私が、この「白馬で降りた王子」に本格的に取り組み始めたのは、今から3年ほど前の、2018年のはじめのころのことでした。
そのころはまだ、新宿駅から白馬駅まで、臨時快速「ムーンライト信州」が夜行列車として運行されていました。ですが、私も鉄道ファンですので、「この列車も、そう遠くない将来なくなるのではないだろうか」、そんな気がしていました。
時代の流れと言えばそれまでですが、私はこう思いました、「よしっ! 俺が走らせよう! 」と。その列車はどんな列車でしょうか? もちろん人の役に立つ列車です。

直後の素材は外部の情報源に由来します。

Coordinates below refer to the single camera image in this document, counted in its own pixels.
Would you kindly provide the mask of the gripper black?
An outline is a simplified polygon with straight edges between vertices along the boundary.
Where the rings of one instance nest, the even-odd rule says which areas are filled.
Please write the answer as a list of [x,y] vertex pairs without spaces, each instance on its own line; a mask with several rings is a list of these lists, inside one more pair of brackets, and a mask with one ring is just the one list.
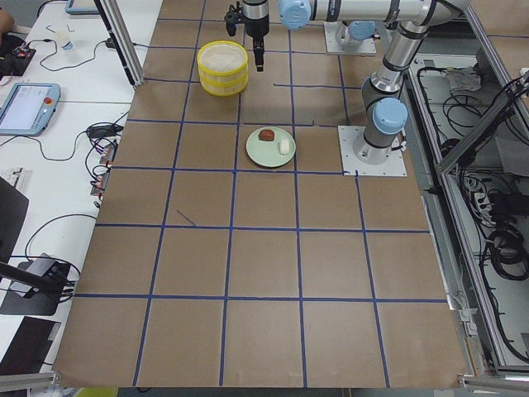
[[242,21],[245,33],[253,38],[253,54],[257,72],[265,66],[265,36],[269,33],[269,4],[267,0],[243,0]]

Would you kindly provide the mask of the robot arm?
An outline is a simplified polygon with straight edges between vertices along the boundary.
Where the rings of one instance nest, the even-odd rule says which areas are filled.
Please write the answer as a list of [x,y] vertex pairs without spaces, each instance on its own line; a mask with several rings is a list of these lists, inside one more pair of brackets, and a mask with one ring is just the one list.
[[353,1],[350,16],[356,21],[395,22],[397,30],[382,64],[362,88],[367,125],[353,149],[359,160],[382,165],[394,138],[407,122],[408,110],[398,99],[403,75],[426,37],[429,27],[447,23],[464,13],[468,1]]
[[[281,22],[291,30],[310,21],[413,21],[427,24],[436,7],[434,1],[279,1]],[[253,41],[256,70],[264,70],[265,36],[269,33],[269,3],[242,1],[236,6],[236,23],[245,26]]]

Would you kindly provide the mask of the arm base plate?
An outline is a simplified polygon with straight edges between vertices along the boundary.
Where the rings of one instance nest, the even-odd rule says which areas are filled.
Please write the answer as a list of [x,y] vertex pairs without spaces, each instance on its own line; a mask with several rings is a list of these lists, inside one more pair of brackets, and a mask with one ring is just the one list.
[[372,56],[376,53],[375,22],[325,22],[326,52],[333,55]]
[[363,126],[339,126],[338,136],[344,175],[406,177],[403,150],[397,137],[383,149],[370,146]]

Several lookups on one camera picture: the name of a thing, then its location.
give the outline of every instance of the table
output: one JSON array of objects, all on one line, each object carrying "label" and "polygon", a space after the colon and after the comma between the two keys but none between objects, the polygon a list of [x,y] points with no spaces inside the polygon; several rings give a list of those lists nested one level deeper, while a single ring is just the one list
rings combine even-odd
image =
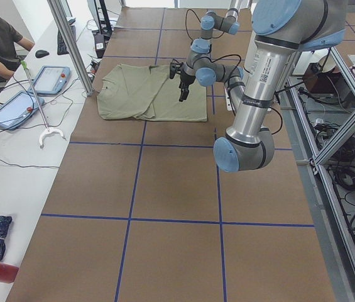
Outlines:
[{"label": "table", "polygon": [[[84,65],[88,66],[91,56],[96,56],[94,39],[92,33],[87,29],[86,21],[77,19],[74,24],[77,29],[77,37],[79,37],[77,45],[84,60]],[[48,50],[50,55],[36,59],[35,52],[38,49]],[[25,61],[32,77],[38,73],[43,65],[69,66],[71,76],[65,89],[70,87],[71,83],[78,78],[70,56],[57,55],[57,26],[54,21],[37,41]],[[17,81],[26,79],[22,67],[15,72],[14,78]],[[14,82],[15,80],[11,79],[8,86]],[[29,84],[24,84],[24,87],[27,89]],[[7,101],[19,90],[22,90],[19,85],[12,85],[5,89],[0,94],[0,102]],[[44,126],[3,131],[0,133],[0,159],[19,165],[59,166],[85,101],[85,92],[80,81],[76,80],[65,93],[65,96],[72,99],[73,103],[71,100],[60,96],[53,104],[50,104],[49,102],[53,97],[45,98],[48,104],[44,106],[44,111],[50,125],[59,124],[64,117],[58,128],[64,132],[67,140],[62,139],[60,135],[49,136],[45,139],[44,149],[40,149],[38,138],[44,130]],[[22,127],[39,124],[42,124],[42,118],[36,112]],[[22,169],[10,167],[0,162],[0,215],[13,217],[13,223],[6,239],[7,251],[3,262],[15,266],[21,264],[57,170],[47,168]],[[0,301],[6,299],[11,286],[12,284],[0,283]]]}]

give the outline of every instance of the grid line
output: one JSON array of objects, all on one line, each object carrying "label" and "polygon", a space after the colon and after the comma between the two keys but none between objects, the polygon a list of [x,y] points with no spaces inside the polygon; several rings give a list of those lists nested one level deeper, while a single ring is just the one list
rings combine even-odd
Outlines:
[{"label": "grid line", "polygon": [[129,215],[128,215],[128,222],[127,222],[127,228],[126,228],[126,236],[124,238],[124,245],[123,245],[123,254],[121,256],[121,262],[120,262],[120,270],[119,270],[119,277],[117,279],[117,288],[116,288],[116,294],[114,296],[114,302],[118,301],[119,298],[119,292],[120,292],[120,285],[121,285],[121,278],[123,276],[123,267],[124,267],[124,260],[126,258],[126,250],[127,250],[127,242],[128,242],[128,235],[129,235],[129,228],[131,225],[131,217],[133,215],[133,208],[134,208],[134,202],[135,202],[135,193],[136,193],[136,188],[137,188],[137,183],[138,183],[138,176],[139,176],[139,168],[141,165],[141,159],[142,159],[142,152],[144,149],[144,139],[145,139],[145,132],[146,132],[146,122],[144,125],[144,130],[142,133],[142,139],[141,139],[141,148],[139,150],[139,157],[138,157],[138,163],[137,163],[137,170],[135,174],[135,180],[134,180],[134,189],[133,189],[133,195],[131,197],[131,205],[129,209]]},{"label": "grid line", "polygon": [[[156,65],[156,63],[157,63],[157,61],[158,61],[158,54],[159,54],[159,47],[160,47],[160,39],[161,39],[163,21],[164,21],[164,19],[165,19],[165,11],[166,11],[166,9],[164,8],[164,9],[163,9],[162,22],[161,22],[161,25],[160,25],[160,33],[159,33],[159,40],[158,40],[158,48],[157,48],[157,51],[156,51],[155,65]],[[125,239],[124,239],[123,255],[121,256],[119,277],[118,277],[118,279],[117,279],[117,288],[116,288],[116,294],[114,295],[114,302],[117,302],[118,299],[119,299],[120,286],[121,286],[121,278],[123,277],[123,268],[124,268],[124,261],[125,261],[125,258],[126,258],[126,251],[127,251],[129,228],[130,228],[130,226],[131,226],[131,218],[132,218],[132,216],[133,216],[133,209],[134,209],[134,202],[135,202],[135,194],[136,194],[136,188],[137,188],[138,177],[139,177],[139,168],[140,168],[140,165],[141,165],[142,153],[143,153],[143,149],[144,149],[146,125],[147,125],[147,121],[145,121],[145,124],[144,124],[144,129],[143,129],[143,134],[142,134],[142,139],[141,139],[141,146],[140,146],[140,149],[139,149],[139,157],[138,157],[138,163],[137,163],[137,171],[136,171],[135,180],[134,180],[133,195],[132,195],[132,197],[131,197],[131,206],[130,206],[129,215],[128,215],[128,222],[127,222],[127,229],[126,229],[126,237],[125,237]]]},{"label": "grid line", "polygon": [[90,216],[90,215],[68,215],[42,213],[42,217],[69,218],[69,219],[92,219],[92,220],[119,220],[119,221],[140,221],[153,223],[188,223],[196,225],[241,225],[247,227],[279,227],[279,228],[314,228],[313,224],[307,223],[267,223],[267,222],[240,222],[240,221],[208,221],[208,220],[176,220],[165,218],[128,218],[111,216]]},{"label": "grid line", "polygon": [[223,215],[222,215],[222,194],[221,194],[221,178],[219,175],[219,167],[216,166],[216,183],[217,183],[217,200],[219,207],[219,233],[221,234],[221,264],[222,264],[222,281],[223,281],[223,301],[227,302],[227,286],[226,286],[226,265],[225,265],[225,247],[223,237]]}]

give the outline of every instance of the blue joint cap
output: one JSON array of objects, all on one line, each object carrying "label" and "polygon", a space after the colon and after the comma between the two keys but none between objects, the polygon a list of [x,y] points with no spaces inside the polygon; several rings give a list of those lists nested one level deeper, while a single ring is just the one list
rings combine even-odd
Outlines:
[{"label": "blue joint cap", "polygon": [[201,18],[201,28],[203,30],[211,30],[214,28],[215,20],[211,16],[203,16]]},{"label": "blue joint cap", "polygon": [[238,33],[240,27],[240,23],[234,22],[233,25],[229,29],[229,34],[230,35],[235,35]]},{"label": "blue joint cap", "polygon": [[209,67],[203,67],[197,70],[195,77],[201,86],[207,87],[216,82],[216,73]]},{"label": "blue joint cap", "polygon": [[225,172],[237,172],[239,170],[239,159],[232,143],[220,137],[214,144],[214,158],[217,166]]},{"label": "blue joint cap", "polygon": [[204,39],[195,39],[192,42],[191,50],[196,53],[209,53],[209,43]]},{"label": "blue joint cap", "polygon": [[243,78],[244,77],[244,69],[241,66],[238,66],[238,69],[240,71],[240,77]]}]

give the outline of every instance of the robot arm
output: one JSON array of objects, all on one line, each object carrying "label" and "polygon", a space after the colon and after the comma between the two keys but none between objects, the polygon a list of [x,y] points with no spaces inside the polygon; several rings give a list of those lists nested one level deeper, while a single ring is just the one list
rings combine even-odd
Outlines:
[{"label": "robot arm", "polygon": [[237,172],[269,164],[275,147],[263,120],[289,56],[339,44],[344,38],[346,7],[347,0],[259,0],[252,20],[257,51],[245,86],[241,69],[211,62],[210,43],[203,35],[194,41],[180,71],[182,94],[186,88],[188,94],[195,79],[202,86],[223,82],[238,105],[226,137],[214,144],[219,168]]}]

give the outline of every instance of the sticker
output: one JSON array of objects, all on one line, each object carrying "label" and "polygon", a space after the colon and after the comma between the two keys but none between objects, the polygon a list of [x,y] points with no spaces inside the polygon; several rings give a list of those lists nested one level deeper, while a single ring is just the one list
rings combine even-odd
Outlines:
[{"label": "sticker", "polygon": [[253,61],[253,64],[252,64],[252,66],[250,68],[250,77],[253,76],[255,70],[257,69],[259,59],[261,58],[261,54],[262,54],[261,51],[257,51],[255,56],[254,56],[254,61]]},{"label": "sticker", "polygon": [[275,57],[267,56],[263,70],[261,71],[261,74],[259,75],[258,82],[264,83],[266,85],[271,84],[273,74],[271,75],[272,72],[276,71],[276,67],[278,66],[279,60]]}]

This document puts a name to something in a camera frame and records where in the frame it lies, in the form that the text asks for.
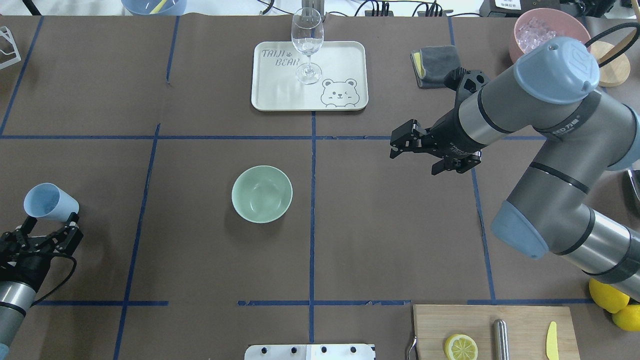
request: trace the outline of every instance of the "white label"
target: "white label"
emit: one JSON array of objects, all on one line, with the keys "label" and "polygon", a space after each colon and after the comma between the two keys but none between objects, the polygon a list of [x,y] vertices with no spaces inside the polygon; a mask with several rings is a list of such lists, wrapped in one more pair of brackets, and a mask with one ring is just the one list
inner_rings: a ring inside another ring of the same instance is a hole
[{"label": "white label", "polygon": [[520,0],[495,0],[495,5],[503,9],[522,10]]}]

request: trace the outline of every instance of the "lemon slice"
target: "lemon slice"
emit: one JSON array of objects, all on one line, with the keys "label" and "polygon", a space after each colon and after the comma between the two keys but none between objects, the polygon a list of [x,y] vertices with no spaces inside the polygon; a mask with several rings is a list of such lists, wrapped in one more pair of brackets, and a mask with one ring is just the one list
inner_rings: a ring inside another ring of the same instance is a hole
[{"label": "lemon slice", "polygon": [[444,343],[444,353],[449,360],[476,360],[478,346],[476,342],[464,334],[449,336]]}]

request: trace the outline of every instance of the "yellow sponge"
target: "yellow sponge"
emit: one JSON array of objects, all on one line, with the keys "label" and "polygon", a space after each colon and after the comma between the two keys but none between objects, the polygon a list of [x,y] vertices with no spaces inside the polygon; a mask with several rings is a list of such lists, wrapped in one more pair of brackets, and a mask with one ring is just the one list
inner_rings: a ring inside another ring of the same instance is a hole
[{"label": "yellow sponge", "polygon": [[413,53],[413,67],[415,71],[418,73],[419,78],[424,78],[424,67],[422,67],[422,55],[420,55],[420,51],[416,51]]}]

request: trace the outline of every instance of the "plastic cup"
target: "plastic cup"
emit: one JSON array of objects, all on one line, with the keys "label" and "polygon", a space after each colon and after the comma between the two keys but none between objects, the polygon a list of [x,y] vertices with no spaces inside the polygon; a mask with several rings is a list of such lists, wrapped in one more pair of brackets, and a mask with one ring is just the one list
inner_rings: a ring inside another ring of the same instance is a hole
[{"label": "plastic cup", "polygon": [[260,165],[245,170],[234,183],[231,202],[243,219],[265,224],[280,218],[291,205],[293,187],[280,169]]},{"label": "plastic cup", "polygon": [[35,218],[65,222],[79,210],[78,201],[51,183],[36,185],[24,197],[24,211]]},{"label": "plastic cup", "polygon": [[524,55],[524,50],[518,45],[518,40],[516,39],[518,29],[534,17],[546,22],[551,30],[558,31],[563,36],[577,39],[583,44],[591,39],[587,29],[575,17],[556,9],[532,9],[522,14],[516,20],[515,26],[513,26],[513,33],[509,41],[509,57],[513,63],[516,63],[517,59]]}]

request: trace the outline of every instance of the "pink bowl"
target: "pink bowl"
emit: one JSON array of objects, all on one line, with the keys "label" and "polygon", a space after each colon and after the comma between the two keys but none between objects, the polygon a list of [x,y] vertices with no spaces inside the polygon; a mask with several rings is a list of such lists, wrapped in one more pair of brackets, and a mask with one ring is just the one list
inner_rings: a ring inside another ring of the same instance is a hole
[{"label": "pink bowl", "polygon": [[591,38],[591,35],[589,35],[589,32],[582,23],[565,12],[550,8],[532,9],[522,14],[513,27],[513,34],[511,34],[511,41],[509,43],[509,55],[513,63],[524,55],[524,51],[522,51],[516,41],[516,32],[533,17],[544,20],[552,30],[562,31],[564,36],[577,39],[583,44]]}]

どんな人に、どんなふうに役に立つのか、それがこの「白馬で降りた王子」に取り組んでいく中で、とても大きなテーマになりました。
そうなってくるともう大変です。列車そのものはもちろんですが、その列車に乗る人の背景のようなものも大切なような気がします。長い年月をかけて、時代や世代が変わっていっても繋がっているもの、そのようなものもあるような気がするのです。
そうして取り組めば取り組むほど、私にとってとてもハードルが高いものになっていきました。思っていたよりも何倍も時間がかかってしまいました。測定できないほどのエネルギーも使いました。そして、毎日のように、才能の無い自分、能力の無い自分、センスの欠片も無い自分と向き合わなければなりませんでした。
ですが、なんとか最後までたどり着くことができ、この物語の中に登場する列車や登場人物たちが、私を導いてくれたような、そんな気がしています。
「ムーンライト信州」ですが、2018年12月30日、新宿発 白馬行き の列車を最後に、その後は運行されていません。この「白馬で降りた王子」に取り組んでよかった、今、心の底からそう思っています。
最後までお付き合いいただき、ありがとうございました。